• **Data provided**:
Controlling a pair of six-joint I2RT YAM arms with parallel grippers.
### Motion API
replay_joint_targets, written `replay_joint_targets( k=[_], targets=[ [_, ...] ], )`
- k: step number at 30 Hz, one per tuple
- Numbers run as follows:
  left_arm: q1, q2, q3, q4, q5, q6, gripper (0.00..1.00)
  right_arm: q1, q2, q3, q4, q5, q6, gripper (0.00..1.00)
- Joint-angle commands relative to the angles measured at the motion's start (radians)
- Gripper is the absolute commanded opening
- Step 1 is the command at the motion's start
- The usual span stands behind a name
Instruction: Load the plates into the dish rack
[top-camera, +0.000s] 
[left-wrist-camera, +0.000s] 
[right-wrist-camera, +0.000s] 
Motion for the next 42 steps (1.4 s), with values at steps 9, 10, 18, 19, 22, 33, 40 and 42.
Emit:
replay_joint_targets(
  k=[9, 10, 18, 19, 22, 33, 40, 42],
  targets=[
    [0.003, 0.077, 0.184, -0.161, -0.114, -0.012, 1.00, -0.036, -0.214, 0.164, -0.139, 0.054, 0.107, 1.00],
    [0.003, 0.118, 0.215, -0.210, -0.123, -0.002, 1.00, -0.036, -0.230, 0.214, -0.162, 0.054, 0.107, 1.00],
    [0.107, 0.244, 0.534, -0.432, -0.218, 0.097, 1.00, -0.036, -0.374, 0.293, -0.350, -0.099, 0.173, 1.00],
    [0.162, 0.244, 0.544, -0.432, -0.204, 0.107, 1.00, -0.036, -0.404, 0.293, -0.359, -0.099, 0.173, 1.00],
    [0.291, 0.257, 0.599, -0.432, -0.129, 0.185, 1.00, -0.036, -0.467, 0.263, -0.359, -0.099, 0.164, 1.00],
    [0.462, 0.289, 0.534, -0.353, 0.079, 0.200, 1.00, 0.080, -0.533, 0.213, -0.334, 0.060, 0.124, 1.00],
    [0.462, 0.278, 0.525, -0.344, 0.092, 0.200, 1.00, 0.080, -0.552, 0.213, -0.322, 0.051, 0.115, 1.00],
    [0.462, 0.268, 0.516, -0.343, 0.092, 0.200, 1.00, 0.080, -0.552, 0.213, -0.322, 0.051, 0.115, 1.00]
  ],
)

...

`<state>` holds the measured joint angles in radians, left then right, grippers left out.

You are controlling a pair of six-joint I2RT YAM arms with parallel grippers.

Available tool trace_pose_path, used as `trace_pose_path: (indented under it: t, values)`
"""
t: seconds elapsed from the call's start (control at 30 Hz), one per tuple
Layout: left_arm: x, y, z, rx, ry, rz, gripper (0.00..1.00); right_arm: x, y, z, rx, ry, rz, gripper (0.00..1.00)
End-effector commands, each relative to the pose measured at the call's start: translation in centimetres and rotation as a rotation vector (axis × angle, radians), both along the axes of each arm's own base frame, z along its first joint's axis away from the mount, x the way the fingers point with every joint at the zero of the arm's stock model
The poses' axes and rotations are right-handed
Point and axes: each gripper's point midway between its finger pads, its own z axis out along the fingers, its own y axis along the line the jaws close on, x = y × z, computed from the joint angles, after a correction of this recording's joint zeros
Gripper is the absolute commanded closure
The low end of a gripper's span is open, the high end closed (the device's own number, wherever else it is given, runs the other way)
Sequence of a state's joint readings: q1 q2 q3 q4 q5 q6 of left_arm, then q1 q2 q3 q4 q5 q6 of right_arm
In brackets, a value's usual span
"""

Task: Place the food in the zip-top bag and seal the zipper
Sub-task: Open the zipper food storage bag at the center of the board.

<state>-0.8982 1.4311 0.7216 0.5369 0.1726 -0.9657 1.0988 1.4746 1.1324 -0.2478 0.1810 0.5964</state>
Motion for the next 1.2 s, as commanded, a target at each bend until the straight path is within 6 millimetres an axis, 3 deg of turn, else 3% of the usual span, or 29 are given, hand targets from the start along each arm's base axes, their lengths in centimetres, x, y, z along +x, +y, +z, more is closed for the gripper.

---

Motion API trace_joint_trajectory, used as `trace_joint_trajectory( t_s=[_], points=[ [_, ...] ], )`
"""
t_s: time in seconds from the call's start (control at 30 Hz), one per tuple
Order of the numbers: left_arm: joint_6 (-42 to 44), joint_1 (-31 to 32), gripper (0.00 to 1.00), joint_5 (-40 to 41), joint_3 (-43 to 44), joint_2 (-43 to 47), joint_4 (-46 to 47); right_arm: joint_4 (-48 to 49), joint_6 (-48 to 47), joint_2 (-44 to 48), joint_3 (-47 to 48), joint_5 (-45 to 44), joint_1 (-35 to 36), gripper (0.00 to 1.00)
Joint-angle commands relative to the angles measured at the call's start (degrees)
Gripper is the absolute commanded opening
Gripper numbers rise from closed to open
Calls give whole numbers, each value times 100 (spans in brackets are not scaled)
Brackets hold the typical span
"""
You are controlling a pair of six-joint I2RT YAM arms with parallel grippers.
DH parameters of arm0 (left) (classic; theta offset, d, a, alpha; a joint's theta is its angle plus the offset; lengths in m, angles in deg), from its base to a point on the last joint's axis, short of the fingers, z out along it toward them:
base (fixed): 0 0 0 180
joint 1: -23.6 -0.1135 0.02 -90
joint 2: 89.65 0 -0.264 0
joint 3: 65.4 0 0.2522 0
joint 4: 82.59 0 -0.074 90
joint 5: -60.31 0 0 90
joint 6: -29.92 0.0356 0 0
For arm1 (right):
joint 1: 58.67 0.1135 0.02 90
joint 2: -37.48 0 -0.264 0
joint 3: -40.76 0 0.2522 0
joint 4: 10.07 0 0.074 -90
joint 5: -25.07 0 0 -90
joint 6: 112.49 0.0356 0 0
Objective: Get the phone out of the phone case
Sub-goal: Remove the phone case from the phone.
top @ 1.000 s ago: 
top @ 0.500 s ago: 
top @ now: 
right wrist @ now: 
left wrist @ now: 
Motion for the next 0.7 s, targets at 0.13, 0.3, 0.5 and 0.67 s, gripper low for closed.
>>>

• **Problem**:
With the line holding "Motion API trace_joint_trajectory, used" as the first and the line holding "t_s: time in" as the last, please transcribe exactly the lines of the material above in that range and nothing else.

• **Exercise solution**:
Motion API trace_joint_trajectory, used as `trace_joint_trajectory( t_s=[_], points=[ [_, ...] ], )`
"""
t_s: time in seconds from the call's start (control at 30 Hz), one per tuple

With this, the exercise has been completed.